* **Required action**:
When you reach the line that has "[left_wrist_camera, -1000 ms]" in the material below, reproduce it and each line after it exactly, through the last one.

+++ Data segment +++

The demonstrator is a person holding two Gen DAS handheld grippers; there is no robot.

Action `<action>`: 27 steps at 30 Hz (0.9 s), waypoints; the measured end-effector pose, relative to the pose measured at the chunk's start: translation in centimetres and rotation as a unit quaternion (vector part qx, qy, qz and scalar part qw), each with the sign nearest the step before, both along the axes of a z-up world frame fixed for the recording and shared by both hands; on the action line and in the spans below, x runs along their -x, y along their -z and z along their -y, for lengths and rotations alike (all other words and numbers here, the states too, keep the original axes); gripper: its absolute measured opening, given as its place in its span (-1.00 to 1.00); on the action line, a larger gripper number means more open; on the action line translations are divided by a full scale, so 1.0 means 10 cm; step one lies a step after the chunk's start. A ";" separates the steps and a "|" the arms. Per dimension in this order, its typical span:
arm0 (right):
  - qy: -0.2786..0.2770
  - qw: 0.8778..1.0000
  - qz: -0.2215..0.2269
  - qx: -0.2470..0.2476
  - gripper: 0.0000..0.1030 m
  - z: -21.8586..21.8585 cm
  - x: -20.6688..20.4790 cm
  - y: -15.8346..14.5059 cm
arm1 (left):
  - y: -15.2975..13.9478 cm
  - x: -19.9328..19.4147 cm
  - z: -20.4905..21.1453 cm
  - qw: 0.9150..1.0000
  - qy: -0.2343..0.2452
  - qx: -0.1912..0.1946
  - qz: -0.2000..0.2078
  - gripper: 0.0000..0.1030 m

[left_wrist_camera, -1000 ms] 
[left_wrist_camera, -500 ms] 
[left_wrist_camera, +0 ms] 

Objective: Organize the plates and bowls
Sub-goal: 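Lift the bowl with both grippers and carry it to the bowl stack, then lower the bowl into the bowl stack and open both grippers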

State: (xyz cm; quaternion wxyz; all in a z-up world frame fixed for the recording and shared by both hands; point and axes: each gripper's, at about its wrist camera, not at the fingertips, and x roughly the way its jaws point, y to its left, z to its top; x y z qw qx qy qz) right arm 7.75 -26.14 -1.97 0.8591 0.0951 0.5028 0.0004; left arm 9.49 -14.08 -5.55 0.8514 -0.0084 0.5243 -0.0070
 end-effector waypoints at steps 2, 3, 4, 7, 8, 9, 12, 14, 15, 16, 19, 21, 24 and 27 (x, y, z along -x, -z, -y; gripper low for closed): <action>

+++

* **Exercise solution**:
[left_wrist_camera, -1000 ms] 
[left_wrist_camera, -500 ms] 
[left_wrist_camera, +0 ms] 

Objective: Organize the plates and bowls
Sub-goal: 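Lift the bowl with both grippers and carry it to the bowl stack, then lower the bowl into the bowl stack and open both grippers
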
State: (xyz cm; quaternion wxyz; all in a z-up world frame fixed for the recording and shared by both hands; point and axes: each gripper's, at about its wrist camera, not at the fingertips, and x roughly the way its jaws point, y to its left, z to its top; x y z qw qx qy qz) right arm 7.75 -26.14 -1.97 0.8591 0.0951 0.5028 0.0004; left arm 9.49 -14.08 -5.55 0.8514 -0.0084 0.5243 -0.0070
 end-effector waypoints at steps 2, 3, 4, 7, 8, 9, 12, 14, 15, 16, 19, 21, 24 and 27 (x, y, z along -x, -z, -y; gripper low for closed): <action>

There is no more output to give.